You see an improving economy anywhere around you? Now that Obama’s stimulus plan is gone, the data from around the nation show the economy slowing down. Home sales have collapsed since the $8,000.00 tax credit expired, and without home sales we’ve also got less sales of big ticket items like televisions, washer/dryers and such. And so it goes around the economy and as things return to bad out in the rest of the nation, we’ll see even lower visitor totals for our gaming industry (and gaming tax revenue has come in, so far, $8.5 million less than expected). Bottom line, one can make a pretty safe bet that our revenues will not continue to improve and may get very much worse.
We’re in this fix because of one thing: too much government, period. When the crisis hit and the special session was called our politicians did not gather to fix the problem, but to merely kick the can down the road. It was the establishment getting together to ensure that the establishment survived the crisis. Because of this, nothing was solved, the problem was temporarily masked and now we’re heading right back in to it.

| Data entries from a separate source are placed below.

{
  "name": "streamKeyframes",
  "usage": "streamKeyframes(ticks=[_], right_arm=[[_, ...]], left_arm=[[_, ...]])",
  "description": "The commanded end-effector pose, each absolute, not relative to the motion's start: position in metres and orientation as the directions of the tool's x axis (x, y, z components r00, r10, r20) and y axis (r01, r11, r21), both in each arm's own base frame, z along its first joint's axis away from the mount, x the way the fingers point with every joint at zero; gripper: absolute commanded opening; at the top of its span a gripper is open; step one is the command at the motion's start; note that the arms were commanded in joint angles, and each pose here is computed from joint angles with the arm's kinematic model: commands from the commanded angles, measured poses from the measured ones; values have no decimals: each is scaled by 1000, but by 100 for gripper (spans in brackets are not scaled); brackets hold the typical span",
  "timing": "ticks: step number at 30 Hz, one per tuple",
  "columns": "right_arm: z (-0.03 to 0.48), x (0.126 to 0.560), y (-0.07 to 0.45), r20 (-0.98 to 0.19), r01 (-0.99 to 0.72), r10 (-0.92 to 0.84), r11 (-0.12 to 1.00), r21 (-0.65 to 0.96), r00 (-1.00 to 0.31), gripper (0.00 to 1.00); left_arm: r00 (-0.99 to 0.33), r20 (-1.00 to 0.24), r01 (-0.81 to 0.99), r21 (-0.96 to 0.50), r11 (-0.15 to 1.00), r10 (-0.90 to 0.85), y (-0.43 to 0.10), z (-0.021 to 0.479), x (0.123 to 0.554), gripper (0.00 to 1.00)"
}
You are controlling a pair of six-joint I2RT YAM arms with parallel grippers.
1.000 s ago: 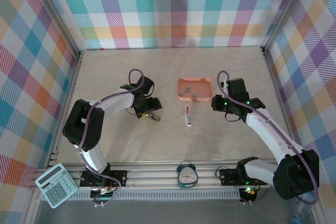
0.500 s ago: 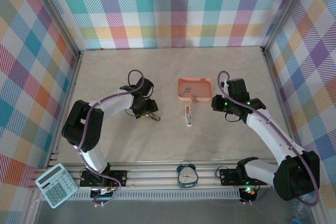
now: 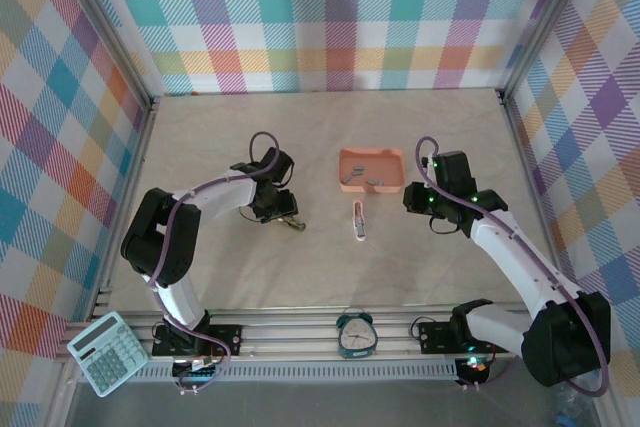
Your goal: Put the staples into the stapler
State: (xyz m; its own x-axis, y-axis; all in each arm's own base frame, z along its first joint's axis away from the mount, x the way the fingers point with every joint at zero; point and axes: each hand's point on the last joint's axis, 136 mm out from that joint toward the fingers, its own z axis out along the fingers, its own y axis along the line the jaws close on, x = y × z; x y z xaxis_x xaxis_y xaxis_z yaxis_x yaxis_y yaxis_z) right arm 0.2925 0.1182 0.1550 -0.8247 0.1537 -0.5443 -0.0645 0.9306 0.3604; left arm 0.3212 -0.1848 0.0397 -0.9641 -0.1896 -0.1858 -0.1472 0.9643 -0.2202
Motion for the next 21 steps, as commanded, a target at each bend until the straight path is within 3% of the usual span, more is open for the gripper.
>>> streamKeyframes(ticks=[1,11,21], right_arm=[[157,288,121,-552,-91,136,927,363,-823,15],[160,284,118,-563,-89,141,928,362,-815,15],[165,280,115,-585,-93,146,929,359,-798,15]], left_arm=[[-969,-214,-80,-209,975,-125,-191,39,330,47],[-976,-217,66,-250,966,10,-207,28,331,37],[-924,-309,319,-298,900,225,-224,33,328,23]])
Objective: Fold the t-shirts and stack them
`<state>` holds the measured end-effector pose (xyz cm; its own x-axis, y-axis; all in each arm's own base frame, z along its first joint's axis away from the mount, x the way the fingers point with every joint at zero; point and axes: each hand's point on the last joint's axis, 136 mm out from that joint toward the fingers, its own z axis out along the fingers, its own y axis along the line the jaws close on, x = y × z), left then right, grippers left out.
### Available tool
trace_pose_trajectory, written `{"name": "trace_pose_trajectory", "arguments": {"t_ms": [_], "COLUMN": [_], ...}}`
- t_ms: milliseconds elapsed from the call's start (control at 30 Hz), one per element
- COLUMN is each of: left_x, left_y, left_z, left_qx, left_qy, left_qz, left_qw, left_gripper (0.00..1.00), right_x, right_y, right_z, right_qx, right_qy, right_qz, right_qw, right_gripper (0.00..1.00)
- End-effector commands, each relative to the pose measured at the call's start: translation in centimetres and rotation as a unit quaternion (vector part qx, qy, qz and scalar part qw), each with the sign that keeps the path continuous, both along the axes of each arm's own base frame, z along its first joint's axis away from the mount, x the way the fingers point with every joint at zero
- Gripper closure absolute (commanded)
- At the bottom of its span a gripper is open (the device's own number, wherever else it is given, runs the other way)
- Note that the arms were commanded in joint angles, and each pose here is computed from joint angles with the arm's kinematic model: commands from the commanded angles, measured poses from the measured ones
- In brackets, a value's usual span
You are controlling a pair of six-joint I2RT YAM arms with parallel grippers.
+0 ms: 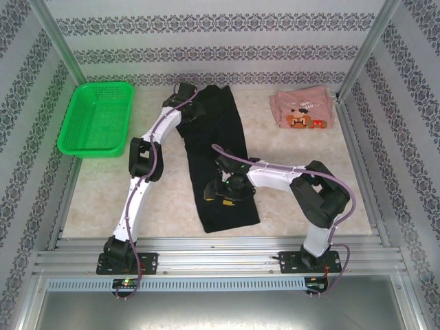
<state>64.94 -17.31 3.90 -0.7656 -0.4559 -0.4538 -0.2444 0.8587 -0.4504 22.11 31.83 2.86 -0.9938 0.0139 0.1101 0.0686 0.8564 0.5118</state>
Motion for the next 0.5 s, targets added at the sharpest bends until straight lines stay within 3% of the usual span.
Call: {"name": "trace_pose_trajectory", "arguments": {"t_ms": [0,200,333,400,467], "left_x": [-0.4,0.5,0.6,0.7,1.2], "left_y": [-1.4,-2.4,-1.7,-1.1,-0.4], "left_z": [-4.1,-3.5,-3.4,-2.5,0.1], "left_qx": [-0.024,-0.039,-0.045,-0.059,-0.077], "left_qy": [0.023,-0.004,-0.001,0.002,-0.014], "left_qz": [-0.039,-0.068,-0.064,-0.053,-0.043], "left_qw": [0.999,0.997,0.997,0.997,0.996], "left_gripper": [0.53,0.5,0.49,0.44,0.29], "right_x": [-2.1,-1.5,-1.7,-1.7,-1.4], "right_y": [1.0,5.0,6.1,5.9,5.9], "right_z": [-3.0,-2.2,-1.9,-1.4,0.0], "right_qx": [-0.016,0.036,0.037,0.038,0.047], "right_qy": [0.065,0.083,0.082,0.079,0.066], "right_qz": [-0.008,-0.025,-0.017,-0.019,-0.02], "right_qw": [0.998,0.996,0.996,0.996,0.997], "right_gripper": [0.27,0.27,0.25,0.24,0.21]}}
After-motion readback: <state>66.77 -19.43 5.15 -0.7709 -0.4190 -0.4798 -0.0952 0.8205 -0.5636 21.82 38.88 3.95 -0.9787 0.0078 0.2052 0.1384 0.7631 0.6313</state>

Government is the problem and until we fix that, we will just be spinning our wheels and bankrupting our children and grand children.

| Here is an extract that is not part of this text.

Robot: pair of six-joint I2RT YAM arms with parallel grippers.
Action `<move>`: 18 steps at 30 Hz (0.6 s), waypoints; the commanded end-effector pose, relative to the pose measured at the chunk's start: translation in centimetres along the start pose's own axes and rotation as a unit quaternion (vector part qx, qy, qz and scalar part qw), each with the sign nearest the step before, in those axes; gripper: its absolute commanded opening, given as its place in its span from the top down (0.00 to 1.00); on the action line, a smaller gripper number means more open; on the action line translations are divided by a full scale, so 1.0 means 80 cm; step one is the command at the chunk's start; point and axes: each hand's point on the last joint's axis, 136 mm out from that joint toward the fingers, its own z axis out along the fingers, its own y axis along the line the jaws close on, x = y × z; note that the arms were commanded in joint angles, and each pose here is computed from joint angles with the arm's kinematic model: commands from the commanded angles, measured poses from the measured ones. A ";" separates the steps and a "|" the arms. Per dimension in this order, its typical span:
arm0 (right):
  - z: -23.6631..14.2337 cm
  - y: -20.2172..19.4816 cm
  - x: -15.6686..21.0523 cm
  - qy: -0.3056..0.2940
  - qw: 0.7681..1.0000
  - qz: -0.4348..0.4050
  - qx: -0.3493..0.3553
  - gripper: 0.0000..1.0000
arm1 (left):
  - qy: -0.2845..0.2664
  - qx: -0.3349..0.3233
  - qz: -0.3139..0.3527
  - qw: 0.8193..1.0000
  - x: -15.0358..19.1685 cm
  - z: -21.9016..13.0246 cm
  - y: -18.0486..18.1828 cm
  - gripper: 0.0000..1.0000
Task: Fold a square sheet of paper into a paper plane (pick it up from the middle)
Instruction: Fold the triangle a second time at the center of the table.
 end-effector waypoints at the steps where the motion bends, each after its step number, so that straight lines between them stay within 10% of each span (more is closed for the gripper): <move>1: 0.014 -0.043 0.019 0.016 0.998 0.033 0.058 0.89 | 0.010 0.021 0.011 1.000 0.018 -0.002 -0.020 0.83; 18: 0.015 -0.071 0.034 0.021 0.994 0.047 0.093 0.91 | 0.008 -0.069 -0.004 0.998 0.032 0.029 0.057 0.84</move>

Do you know how many people work for the State of Nevada? As of December, 2009, about 25,000 full time and 10,000 part time employees. Here’s an oddity – the number of primary school full time employees: 7,900. The number of higher education full time employees: 7,700. Not everyone in primary school goes to college, so why do we have nearly as many higher education employees as we have primary education employees?
That is the sort of question which never gets asked at budget time – and, if it ever were asked, the establishment would resist answering the question.

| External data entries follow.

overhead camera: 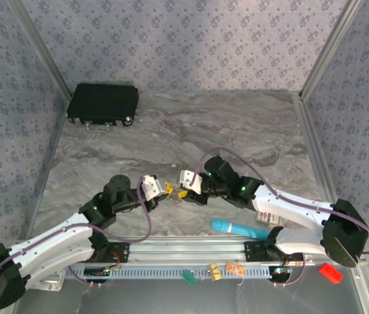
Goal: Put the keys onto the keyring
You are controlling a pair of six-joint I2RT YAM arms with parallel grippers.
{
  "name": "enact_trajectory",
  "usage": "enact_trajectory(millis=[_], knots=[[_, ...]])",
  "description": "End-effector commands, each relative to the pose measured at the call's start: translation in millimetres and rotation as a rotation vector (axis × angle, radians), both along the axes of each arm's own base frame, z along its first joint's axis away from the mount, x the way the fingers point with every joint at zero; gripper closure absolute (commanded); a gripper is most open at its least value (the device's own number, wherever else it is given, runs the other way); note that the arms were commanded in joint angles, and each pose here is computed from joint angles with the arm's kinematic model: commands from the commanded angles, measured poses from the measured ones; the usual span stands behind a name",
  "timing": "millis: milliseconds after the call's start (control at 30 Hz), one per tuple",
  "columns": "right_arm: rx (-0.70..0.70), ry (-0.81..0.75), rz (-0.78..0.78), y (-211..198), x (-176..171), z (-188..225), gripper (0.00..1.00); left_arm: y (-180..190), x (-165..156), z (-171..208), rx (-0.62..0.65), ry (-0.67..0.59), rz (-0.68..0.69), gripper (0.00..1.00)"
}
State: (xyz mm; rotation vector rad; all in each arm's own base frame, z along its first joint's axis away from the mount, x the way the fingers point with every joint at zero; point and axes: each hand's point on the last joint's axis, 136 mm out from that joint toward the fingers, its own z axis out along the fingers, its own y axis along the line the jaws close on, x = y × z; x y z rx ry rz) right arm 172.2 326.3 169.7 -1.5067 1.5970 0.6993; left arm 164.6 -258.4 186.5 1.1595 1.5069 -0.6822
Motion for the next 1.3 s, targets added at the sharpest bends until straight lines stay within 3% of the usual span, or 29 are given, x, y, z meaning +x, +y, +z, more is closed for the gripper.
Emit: enact_trajectory(millis=[0, 600, 1267], knots=[[0.053, -0.005, -0.002, 1, 1, 20, 0.76, -2, -2, 10, -0.025, -0.036, -0.029, 1.0], [0.027, -0.019, -0.036, -7, 7, 22, 0.96, -3, -7, 9, -0.017, -0.039, -0.055, 1.0], [-0.05, -0.092, -0.037, -12, 22, 17, 1.0, -13, -21, 18, -0.044, -0.005, -0.157, 1.0]])
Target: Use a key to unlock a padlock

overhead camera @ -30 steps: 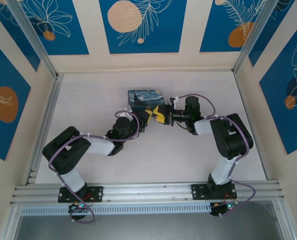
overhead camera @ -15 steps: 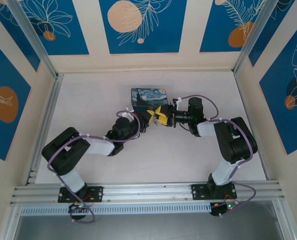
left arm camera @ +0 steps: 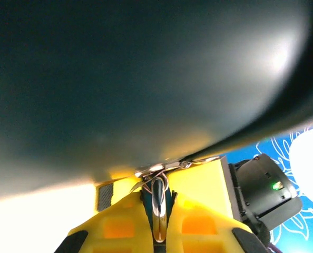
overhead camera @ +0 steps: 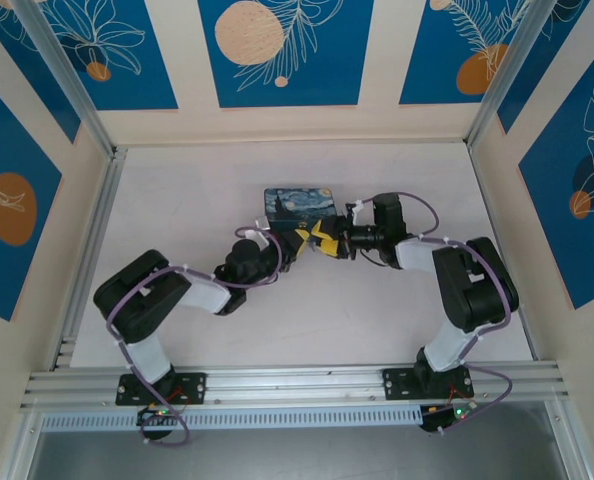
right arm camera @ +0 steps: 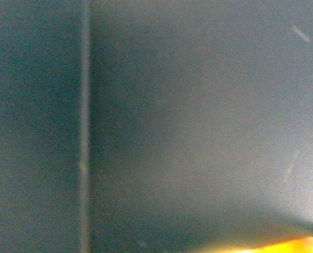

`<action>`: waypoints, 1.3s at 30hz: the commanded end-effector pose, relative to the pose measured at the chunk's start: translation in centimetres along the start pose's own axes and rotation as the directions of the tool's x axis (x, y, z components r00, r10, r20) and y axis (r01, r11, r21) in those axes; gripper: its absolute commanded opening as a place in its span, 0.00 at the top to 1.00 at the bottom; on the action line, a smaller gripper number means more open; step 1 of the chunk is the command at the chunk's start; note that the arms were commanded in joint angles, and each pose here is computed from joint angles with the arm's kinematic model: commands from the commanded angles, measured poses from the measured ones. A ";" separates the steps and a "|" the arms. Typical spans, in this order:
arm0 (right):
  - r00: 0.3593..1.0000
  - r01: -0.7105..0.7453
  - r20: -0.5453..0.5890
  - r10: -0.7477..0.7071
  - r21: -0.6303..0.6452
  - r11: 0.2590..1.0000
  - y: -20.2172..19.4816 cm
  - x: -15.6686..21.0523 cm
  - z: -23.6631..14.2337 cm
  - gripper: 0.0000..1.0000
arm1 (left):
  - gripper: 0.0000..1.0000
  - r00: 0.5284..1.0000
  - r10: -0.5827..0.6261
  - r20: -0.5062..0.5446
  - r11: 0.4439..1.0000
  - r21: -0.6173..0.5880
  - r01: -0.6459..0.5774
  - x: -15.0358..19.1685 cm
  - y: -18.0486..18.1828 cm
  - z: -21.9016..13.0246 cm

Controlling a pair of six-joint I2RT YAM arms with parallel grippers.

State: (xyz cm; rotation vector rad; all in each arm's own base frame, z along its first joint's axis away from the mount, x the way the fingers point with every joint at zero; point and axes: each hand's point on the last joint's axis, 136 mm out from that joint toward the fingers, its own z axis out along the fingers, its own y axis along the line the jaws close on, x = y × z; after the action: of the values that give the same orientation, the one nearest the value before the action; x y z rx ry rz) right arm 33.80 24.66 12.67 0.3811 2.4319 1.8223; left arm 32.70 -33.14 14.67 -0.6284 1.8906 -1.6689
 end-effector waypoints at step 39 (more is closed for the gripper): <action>0.971 0.150 0.105 -0.216 0.435 0.888 -2.9 -4.6 1.0 0.54 | 0.17 0.997 0.068 -0.033 0.990 -0.117 -0.072 -5.5 7.5 5.1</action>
State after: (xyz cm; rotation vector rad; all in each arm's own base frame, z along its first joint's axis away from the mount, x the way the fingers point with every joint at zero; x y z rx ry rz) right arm 36.68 22.95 9.39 0.3229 2.6354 1.1540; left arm 40.95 -32.77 7.68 -0.5797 1.9733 -1.5491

But the questions must be asked, and must be answered.
Each employee of government, representing a bit of the sweat off a taxpayer’s hard working brow, must justify his existence. Every time we write a budget, we must go back to square one and determine if everyone on the payroll is really vital to the liberty and safety of the people of Nevada. Every cent of payroll and pension benefits must demonstrate that they are crucial to the success of our State. Each department and bureau and all actions taken must be shown to be absolutely necessary. And if any can’t measure up, to the chopping block they must go.
The budgetary process has been a system whereby politicians try to buy votes and government employees try to soak the tax payers for ever higher pay and benefits. But the budget isn’t for the politicians and it isn’t for the government employees. It is our budget – it belongs to we, the people of Nevada. And it must meet our needs, and our needs alone.
Until we get serious about taking charge of our government from top to bottom, we’ll continue to have this fiscal blind man’s bluff where the politicians and bureaucrats spend like drunken sailors when times are good and then conspire to screw the people when times are bad.
Get involved. Get out there and fight. Don’t be fooled by scare tactics. The establishment will always play the doom and gloom scenario when ever someone questions government spending. Don’t believe them. They’ve padded the budget with so much graft that we could probably cut it by 50% and still have everything done that we, the people really need done. It is our government, not theirs, and we must make them feel our power.